Required work:
This exercise requires an exact output of the listing, images omitted.

Data provided:
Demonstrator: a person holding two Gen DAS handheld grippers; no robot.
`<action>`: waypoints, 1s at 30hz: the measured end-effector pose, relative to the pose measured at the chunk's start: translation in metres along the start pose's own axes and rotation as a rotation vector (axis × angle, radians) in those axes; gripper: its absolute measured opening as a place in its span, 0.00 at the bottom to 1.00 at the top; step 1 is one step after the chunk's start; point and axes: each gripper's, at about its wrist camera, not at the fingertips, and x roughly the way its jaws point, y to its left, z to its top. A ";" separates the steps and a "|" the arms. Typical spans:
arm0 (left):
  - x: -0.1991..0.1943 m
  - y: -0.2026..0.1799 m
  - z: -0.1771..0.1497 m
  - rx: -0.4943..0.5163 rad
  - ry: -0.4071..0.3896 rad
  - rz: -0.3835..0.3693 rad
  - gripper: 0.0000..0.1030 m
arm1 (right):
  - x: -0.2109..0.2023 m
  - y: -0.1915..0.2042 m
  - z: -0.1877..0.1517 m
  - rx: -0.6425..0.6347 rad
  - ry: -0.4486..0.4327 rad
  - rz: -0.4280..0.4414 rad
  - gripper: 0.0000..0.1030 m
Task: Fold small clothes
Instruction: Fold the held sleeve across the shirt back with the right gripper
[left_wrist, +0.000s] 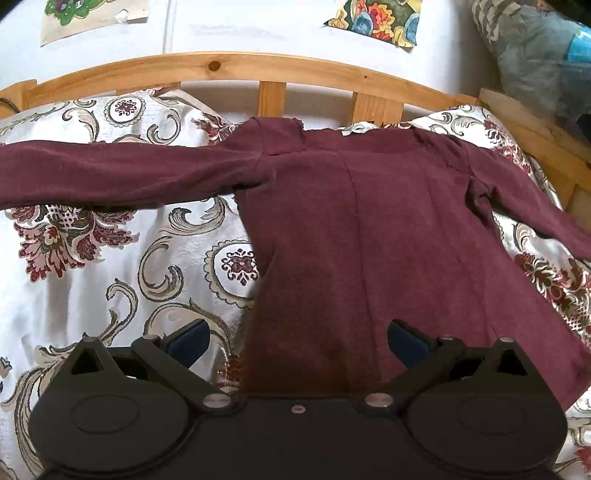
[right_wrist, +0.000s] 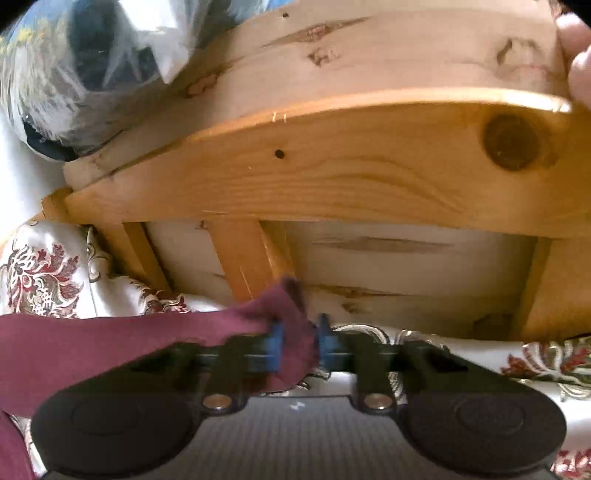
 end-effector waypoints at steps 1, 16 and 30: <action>-0.002 0.001 0.000 -0.004 -0.002 -0.002 0.99 | -0.005 0.003 -0.001 -0.014 -0.008 0.003 0.12; -0.020 0.026 0.014 -0.112 -0.028 0.003 0.99 | -0.178 0.201 0.002 -0.454 -0.200 0.663 0.11; -0.018 0.033 0.008 -0.122 -0.041 -0.062 0.99 | -0.213 0.316 -0.130 -0.879 0.164 1.130 0.34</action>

Answer to the problem:
Demonstrator: a person holding two Gen DAS handheld grippers; no robot.
`<action>`: waypoints, 1s at 30hz: the measured end-effector pose, relative to the pose measured at the chunk's start: translation in metres along the start pose's own axes and rotation as a rotation vector (axis × angle, radians) in those axes; gripper: its absolute measured opening as a place in its span, 0.00 at the bottom to 1.00 at the top; step 1 is one step after the chunk's start; point and axes: each gripper's, at about its wrist camera, not at the fingertips, and x roughly the way its jaws point, y to its left, z to its top. A ";" separates the steps and a "|" the arms. Typical spans:
arm0 (left):
  - x: -0.1991..0.1943 m
  - y: -0.2026..0.1799 m
  - z: -0.1771..0.1497 m
  - rx: -0.4943..0.5163 rad
  - ry: -0.4071..0.3896 rad
  - rz: -0.3835..0.3693 rad
  - gripper: 0.0000..0.1030 m
arm1 (right):
  - x: -0.2109..0.2023 m
  - y: -0.1915..0.2042 m
  - z: -0.1877..0.1517 m
  - rx: -0.6425..0.6347 rad
  - ry: -0.4486..0.4327 rad
  - rz: -0.4280..0.4414 rad
  - gripper: 0.0000..0.1030 m
Task: Fold small clothes
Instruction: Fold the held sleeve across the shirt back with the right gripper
[left_wrist, +0.000s] 
[right_wrist, +0.000s] 
 end-effector waypoints at steps 1, 16 and 30: <action>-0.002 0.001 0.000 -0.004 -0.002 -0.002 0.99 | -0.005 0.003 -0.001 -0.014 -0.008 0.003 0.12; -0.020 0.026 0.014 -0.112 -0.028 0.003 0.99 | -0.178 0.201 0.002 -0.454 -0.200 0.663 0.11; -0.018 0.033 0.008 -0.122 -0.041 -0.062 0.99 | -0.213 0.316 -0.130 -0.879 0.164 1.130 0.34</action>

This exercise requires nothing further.